- The Washington Times - Thursday, October 17, 2002

ISLAMABAD, Pakistan A coalition of Islamist parties in Pakistan yesterday named as its prime-ministerial candidate a man who supports Osama bin Laden and once called on Muslims to kill Americans.
Fazlur Rehman, who was arrested last year during the U.S. campaign in Afghanistan for openly proclaiming links with bin Laden, won the nod from a bloc of six Islamist parties that made surprising gains in parliamentary elections last week.
The coalition, known as the Mutahida Majlis-i-Amal (MMA), lacks the seats in the National Assembly to form a government. That makes it unlikely that Mr. Rehman will become prime minister.
But no other party has a majority, either, putting the MMA in the position of kingmaker and placing Mr. Rehman and fellow Islamists in line for senior positions in Pakistan's next government.
By nominating Mr. Rehman, the MMA sent a message to the two main contenders for power in parliament that it would exact a high price to help either form a government.
The Pakistan Muslim League (Quaid-e-Azam), or PML(Q), which supports President Pervez Musharraf, has the most number of seats in parliament but is far short of an outright majority.
It will need the support of not only the MMA, but also several other smaller parties and independents to form a coalition government.
The other main contender, the Pakistan People's Party (PPP), headed by exiled former Prime Minister Benazir Bhutto, also is wooing the MMA.
Mrs. Bhutto said in London that her party could form an alliance with the MMA if it moderated its demand that all U.S. military personnel leave Pakistan.
U.S. troops are based in Pakistan's Jacobabad air base, from where they conduct search and rescue operations in Afghanistan. Some U.S. personnel are also helping Pakistani authorities hunt al Qaeda fugitives along the country's border with Afghanistan.
Neither of the top two parties had any immediate comment on Mr. Rehman's nomination.
Mr. Rehman heads the Jamiat-e-Ulema Islami party, one of the most extreme members of the MMA alliance.
In 1998, when the United States bombed purported al Qaeda camps in Afghanistan, Mr. Rehman issued a decree instructing Muslims to kill Americans if bin Laden were to die in the attacks.

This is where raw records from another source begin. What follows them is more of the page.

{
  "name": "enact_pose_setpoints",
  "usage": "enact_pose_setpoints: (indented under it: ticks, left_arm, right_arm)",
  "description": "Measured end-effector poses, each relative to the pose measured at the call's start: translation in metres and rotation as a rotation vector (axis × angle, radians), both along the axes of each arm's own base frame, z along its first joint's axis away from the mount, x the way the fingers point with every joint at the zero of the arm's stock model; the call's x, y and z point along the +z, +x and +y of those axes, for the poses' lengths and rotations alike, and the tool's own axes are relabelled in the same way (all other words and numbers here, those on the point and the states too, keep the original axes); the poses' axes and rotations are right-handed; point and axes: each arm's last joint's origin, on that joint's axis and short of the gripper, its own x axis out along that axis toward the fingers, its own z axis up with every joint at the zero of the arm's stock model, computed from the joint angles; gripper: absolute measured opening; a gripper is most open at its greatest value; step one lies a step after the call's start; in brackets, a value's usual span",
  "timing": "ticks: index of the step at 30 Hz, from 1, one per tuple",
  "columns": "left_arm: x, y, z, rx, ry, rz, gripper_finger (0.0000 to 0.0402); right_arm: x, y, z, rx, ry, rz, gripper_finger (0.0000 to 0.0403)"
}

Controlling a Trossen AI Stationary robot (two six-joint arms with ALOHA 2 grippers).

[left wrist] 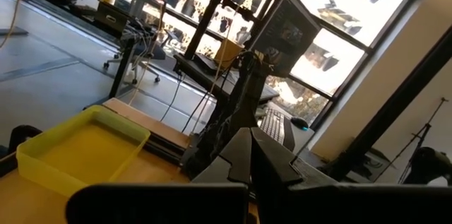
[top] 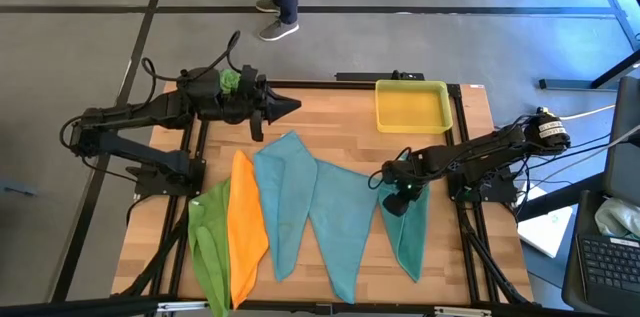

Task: Fold microfiber towels
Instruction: Fold the right blue microfiber towel

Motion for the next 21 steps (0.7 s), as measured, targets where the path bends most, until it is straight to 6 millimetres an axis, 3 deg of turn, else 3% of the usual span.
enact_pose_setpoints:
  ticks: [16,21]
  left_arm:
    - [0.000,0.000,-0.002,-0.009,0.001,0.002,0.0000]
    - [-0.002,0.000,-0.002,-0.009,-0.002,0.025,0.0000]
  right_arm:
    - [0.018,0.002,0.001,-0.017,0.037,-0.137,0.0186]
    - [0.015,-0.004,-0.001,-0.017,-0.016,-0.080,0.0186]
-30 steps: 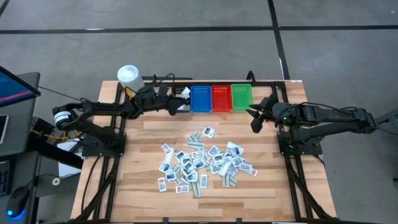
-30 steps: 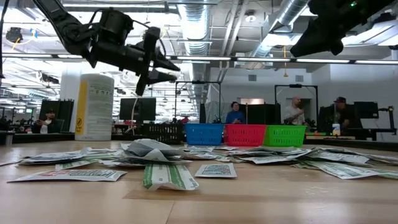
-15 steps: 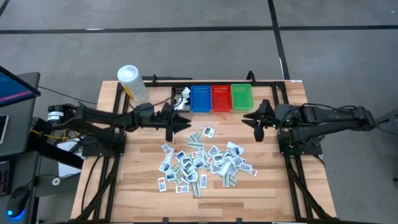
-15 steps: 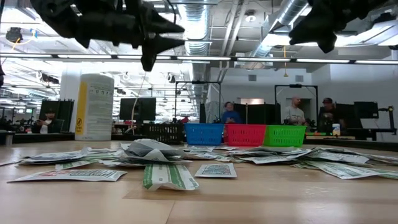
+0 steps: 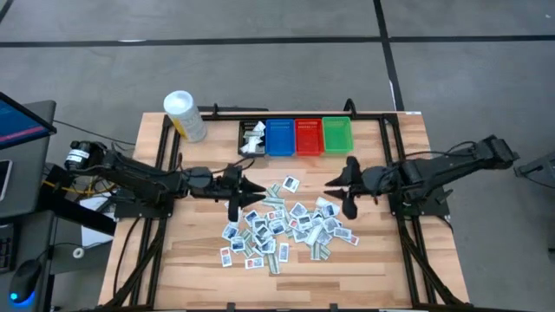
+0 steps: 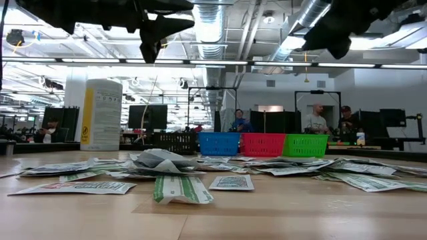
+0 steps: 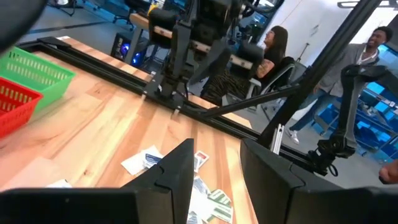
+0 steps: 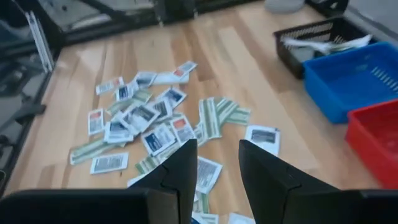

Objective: Pick & Place First Aid Supplies
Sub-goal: Put the green bandage pack in the black bin

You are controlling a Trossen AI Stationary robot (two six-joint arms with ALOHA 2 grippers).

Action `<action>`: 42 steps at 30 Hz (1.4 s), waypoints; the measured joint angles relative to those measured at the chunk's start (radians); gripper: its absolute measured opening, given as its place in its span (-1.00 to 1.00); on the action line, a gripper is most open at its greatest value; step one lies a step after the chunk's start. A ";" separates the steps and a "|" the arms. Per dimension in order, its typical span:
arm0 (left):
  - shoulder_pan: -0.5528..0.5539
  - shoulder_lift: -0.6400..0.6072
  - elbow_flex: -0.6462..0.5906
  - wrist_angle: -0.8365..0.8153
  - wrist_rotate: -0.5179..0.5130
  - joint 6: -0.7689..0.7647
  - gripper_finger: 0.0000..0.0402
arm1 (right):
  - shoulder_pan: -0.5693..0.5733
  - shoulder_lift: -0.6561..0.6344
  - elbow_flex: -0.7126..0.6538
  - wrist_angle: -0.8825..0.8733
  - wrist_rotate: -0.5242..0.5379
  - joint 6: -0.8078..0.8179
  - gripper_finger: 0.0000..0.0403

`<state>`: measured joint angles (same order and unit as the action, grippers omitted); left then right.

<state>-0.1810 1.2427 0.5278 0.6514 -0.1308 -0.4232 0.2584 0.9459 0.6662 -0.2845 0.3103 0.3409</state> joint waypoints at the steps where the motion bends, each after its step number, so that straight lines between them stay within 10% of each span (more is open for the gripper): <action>1: -0.011 0.000 0.000 0.000 -0.012 0.000 -0.35 | 0.010 0.023 0.000 0.009 -0.005 -0.003 -0.44; 15: -0.116 0.000 0.000 0.001 -0.162 -0.003 -0.35 | 0.185 0.308 0.000 0.082 -0.209 -0.036 -0.44; 42: -0.145 0.001 0.000 0.000 -0.165 -0.006 -0.35 | 0.416 0.755 0.130 0.158 -0.103 0.461 -0.44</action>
<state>-0.3256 1.2434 0.5278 0.6518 -0.2958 -0.4294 0.6747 1.7012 0.7962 -0.1267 0.2071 0.8020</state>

In a press conference in Islamabad on Tuesday, Mr. Rehman struck a more conciliatory note.
"We want friendship with the entire world without compromising our national interests and sovereignty," he said.
Mr. Rehman's party has set up hundreds of madrassas, or religious schools, which educated virtually all of the Taliban's top leaders before they took over Afghanistan in the 1990s.

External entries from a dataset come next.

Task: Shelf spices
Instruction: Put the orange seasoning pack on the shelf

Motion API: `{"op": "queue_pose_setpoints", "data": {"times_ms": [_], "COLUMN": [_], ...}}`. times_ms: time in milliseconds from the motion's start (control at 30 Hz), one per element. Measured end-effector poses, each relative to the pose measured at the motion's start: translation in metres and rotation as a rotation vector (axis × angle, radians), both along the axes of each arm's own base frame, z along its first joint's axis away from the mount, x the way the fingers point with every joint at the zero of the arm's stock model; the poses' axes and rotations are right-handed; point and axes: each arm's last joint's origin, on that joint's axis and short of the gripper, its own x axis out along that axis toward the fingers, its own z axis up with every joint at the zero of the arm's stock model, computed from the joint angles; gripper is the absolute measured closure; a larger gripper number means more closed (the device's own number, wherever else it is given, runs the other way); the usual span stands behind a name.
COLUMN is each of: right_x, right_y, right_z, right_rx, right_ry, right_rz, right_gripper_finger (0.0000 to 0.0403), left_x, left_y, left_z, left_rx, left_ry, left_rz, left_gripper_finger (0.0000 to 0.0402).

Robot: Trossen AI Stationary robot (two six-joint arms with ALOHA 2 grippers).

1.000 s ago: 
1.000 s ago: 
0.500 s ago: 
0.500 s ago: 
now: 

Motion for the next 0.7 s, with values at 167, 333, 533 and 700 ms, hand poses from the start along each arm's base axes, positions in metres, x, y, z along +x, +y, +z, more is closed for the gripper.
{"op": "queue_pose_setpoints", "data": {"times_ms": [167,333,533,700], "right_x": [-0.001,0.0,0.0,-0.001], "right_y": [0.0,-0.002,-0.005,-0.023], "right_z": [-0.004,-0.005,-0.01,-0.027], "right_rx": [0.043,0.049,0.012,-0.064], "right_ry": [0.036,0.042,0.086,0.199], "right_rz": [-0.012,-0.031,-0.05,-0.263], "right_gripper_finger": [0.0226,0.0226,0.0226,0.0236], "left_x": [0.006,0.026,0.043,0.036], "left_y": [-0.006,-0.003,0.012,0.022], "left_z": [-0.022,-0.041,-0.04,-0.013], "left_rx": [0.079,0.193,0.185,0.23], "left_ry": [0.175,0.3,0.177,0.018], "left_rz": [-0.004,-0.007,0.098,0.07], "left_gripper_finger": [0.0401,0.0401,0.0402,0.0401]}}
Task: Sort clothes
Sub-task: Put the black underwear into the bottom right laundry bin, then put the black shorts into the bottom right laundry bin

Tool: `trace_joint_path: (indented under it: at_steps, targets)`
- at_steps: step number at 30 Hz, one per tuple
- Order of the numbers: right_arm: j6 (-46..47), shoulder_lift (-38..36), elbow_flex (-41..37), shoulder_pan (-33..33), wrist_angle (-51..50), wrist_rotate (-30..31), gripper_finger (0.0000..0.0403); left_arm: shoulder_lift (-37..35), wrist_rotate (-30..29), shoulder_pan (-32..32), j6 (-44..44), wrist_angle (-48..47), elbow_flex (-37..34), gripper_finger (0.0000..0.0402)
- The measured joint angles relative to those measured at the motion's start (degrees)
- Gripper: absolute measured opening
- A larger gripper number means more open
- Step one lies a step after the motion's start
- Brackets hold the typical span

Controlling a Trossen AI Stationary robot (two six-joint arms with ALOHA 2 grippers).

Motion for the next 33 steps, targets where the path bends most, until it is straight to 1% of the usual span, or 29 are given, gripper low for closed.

It has an especially large following in Pakistan's North West Frontier Province, where it won a majority in the provincial legislature, and in Baluchistan. The two provinces border Afghanistan.
The madrassas are expected to graduate more than 74,000 young clerics this year and are blamed for the so-called "Talibanization" of the tribal regions along Pakistan's western border with Afghanistan.
Mr. Rehman's party is also known to have links with several extremist groups, including Lashkar-i-Jhangvi and Jaish-e-Mohammed, which were among seven Islamist organizations banned by Gen. Musharraf between August 2001 and January 2002.
Apart from Mr. Rehman's party, the MMA includes an even more extreme party led by Sufi Mohammed, who organized a ragtag army of several thousand young Pakistani "jihadis" and sent them into Afghanistan last fall to fight alongside the Taliban and al Qaeda.
Mohammed is serving a jail term, but his deputies campaigned actively for the Oct. 10 elections.
"We are going to have a very difficult parliament, [which will] want to undo most of the laws that were enacted by Pervez Musharraf," said one Pakistani analyst, who asked not to be named. "There's going to be a big confrontation."
But an even bigger concern, he said, is what happens over the next few years, with the clerics almost certain to win key posts in the government.
The MMA signaled after the elections that it was ready to challenge Gen. Musharraf, who took power in a 1999 military coup, by pledging not to take an oath in parliament.
An oath is mandatory under Gen. Musharraf's Legal Framework Order, which he used to give himself five more years as president.
The chances of the MMA softening its stance on the presence of U.S. soldiers appeared remote. The bloc is also seeking to impose Islamic law in the country.
The MMA won 45 seats in the elections, eclipsing the performance of religious parties in the 1997 elections when just two seats were won. Its tally is expected to rise to at least 50 when ballots from semiautonomous tribal areas in western Pakistan are counted.
The results make them the third-largest party behind the PML(Q), which has 77 seats, and Mrs. Bhutto's PPP, which won 62 seats.